The Mid-Autumn Festival: Edgemont Students’ Experiences
During the Mid-Autumn Festival, sometimes called the Moon Festival or the Mooncake Festival, people reunite with families to worship the moon and spend time with each other. The holiday is on August 15th of the lunar calendar, which means it’s celebrated on September 10 this year.
Due to various factors such as work, school, and location, many people find themselves separated from their extended family members throughout the year. The Mid-Autumn Festival is a time for many to return to their hometown and catch up with relatives. Though there are many ways to embrace the holiday, this article will explore how Edgemont students celebrate the festival that is native to a country oceans away.
James Qian (‘25): “We make lots of traditional Chinese food as well as just have a good time in general. I help my parents prepare the food while my brothers help with the eating part. Oftentimes, we make foods like dumplings and spring rolls, and we buy mooncakes to eat. I like the lotus seed paste with salted egg yolk flavor best. Even though the mooncakes have very high calories, often exceeding 800, and don’t hold much nutrition, we still enjoy them as part of our tradition and cherish them, as this mid-August to October period is the only time in the year when they are sold. Sometimes I also make red lanterns with my brothers. Red’s the color for luck, and lanterns are just another crucial aspect of this holiday. Instead of putting candles in them like the professional way, we make it with ordinary red paper. It’s always lots of fun.”
Maya Barmecha (‘26): “Sometimes I eat mooncake and I celebrate by learning about this holiday at my Chinese School.”
Jiya Singh (‘23): “Me and my family eat mooncakes and wish each other good luck. ”
Zander Zhou (‘26): “My sister and I don’t really celebrate the moon festival because of its historical and mythological value, but it is still an opportunity for us to experience the culture of our parents. On the day of the Moon Festival, we eat 月饼 [mooncakes in Chinese] and look at the full moon.”
Alyssa Wang (‘27): “We usually eat mooncakes outside or take a walk. We’ve also made homemade mooncakes at home.”
Haoyi Zhang (‘26): “All I do is eat moon cakes, even though I don’t like them too much. We eat egg yolk and durian mooncake, and my parents cook crabs. All in all, the most important part is that you spend it with family.”
Aaron Zhang (‘25): “I honestly forgot about the Mid-Autumn festival this year, but my family would usually celebrate with family and friends.”
Michelle Shao (‘25): “Usually for this holiday, I go to a friend’s house with my family and we eat a big dinner together.
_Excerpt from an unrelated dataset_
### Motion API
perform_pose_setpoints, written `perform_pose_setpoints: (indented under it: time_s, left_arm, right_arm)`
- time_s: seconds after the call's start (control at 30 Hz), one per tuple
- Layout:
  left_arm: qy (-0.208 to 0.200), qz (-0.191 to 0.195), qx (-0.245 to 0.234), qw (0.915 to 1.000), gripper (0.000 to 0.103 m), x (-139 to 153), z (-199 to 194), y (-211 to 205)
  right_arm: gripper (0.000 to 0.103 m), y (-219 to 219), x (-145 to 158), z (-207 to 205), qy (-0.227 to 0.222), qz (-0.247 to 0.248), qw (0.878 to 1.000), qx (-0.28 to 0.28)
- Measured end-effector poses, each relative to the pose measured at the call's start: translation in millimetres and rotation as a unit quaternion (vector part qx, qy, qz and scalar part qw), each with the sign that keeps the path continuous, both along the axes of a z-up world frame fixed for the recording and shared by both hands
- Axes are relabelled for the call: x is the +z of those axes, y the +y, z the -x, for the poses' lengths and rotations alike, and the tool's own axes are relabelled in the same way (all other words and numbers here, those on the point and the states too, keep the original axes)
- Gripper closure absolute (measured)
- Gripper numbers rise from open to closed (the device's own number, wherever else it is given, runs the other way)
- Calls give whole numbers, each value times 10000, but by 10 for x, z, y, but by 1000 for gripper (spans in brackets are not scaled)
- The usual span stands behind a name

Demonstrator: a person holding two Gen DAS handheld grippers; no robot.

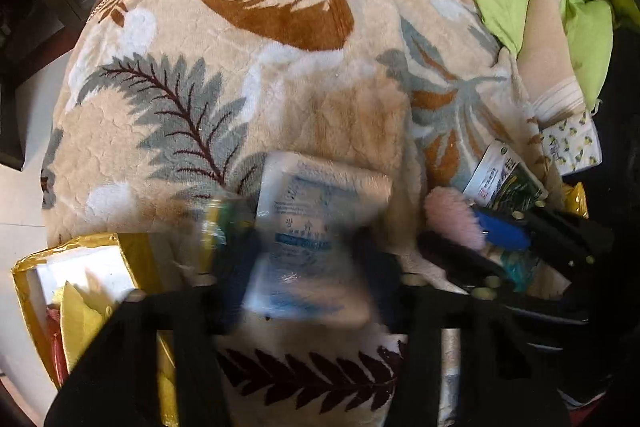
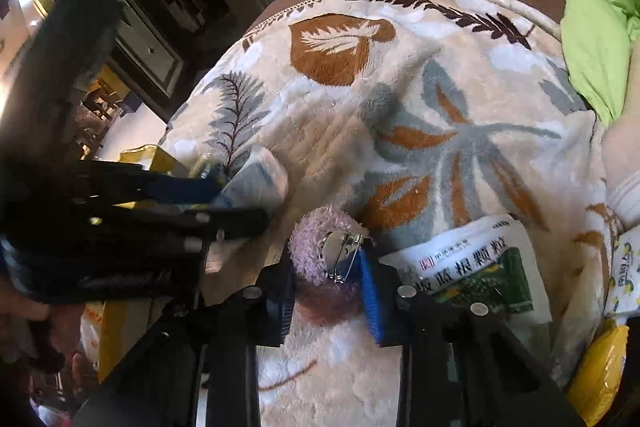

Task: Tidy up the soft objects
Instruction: 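Grasp the white desiccant packet with the left tool while the right tool grasps the pink round pad, then carry the desiccant packet and pink pad into the box and open both tools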

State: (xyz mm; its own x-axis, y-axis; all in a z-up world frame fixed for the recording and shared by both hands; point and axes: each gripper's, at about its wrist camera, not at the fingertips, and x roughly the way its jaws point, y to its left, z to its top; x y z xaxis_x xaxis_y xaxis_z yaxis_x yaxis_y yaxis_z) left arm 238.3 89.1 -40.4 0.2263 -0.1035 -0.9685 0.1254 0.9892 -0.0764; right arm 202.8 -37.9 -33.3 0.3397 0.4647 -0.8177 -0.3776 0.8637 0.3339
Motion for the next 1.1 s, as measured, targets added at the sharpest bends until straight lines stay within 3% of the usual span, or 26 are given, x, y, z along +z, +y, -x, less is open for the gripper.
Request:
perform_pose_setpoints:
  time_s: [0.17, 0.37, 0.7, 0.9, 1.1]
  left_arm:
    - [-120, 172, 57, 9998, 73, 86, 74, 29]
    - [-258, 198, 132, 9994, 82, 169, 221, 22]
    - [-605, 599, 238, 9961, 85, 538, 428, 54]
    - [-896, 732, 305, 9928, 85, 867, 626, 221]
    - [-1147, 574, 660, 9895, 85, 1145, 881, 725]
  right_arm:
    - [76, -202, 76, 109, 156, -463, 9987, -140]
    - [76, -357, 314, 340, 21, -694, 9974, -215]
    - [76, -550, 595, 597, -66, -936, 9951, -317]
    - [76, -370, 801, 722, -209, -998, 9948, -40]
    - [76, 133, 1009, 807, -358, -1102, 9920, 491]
The host family cooks traditional Chinese delicacies while my family might bring some desserts or appetizers. Some foods we eat include dumplings and steamed buns. The steamed buns coincidentally fit in with this holiday very well because they have a round figure, like the full moon. In Chinese culture, the curved edges here represent uniting and rejoicing with family and friends, as well as worshiping Chang’e, the goddess of the moon. For dessert, we eat mooncakes, which is a food special for this exact holiday. I prefer the lotus seed flavor without egg yolk, but my family also buys the red bean paste flavor. It’s very nice to spend time with family and eat a lot of good food.”
Kaushambi Roy (‘27): “I've never celebrated it before, but it sounds interesting!”
As you can see, the main focus of the Mid-Autumn Festival is to spend precious time with family. Let’s end with an advertisement from Sarah Hu (‘25):
“MOONCAKES ARE THE BESST!!!! IF YOU HAVEN’T TRIED ONE BEFORE, YOU ARE MISSING OUT!”
(Disclaimer: mooncakes are expensive, so buy them after the holiday when they’re discounted. You’ll want to stock up on them. You’ll have boxes and boxes of mooncakes just like how Mr. Scalley has cabinets full of Mallomars.)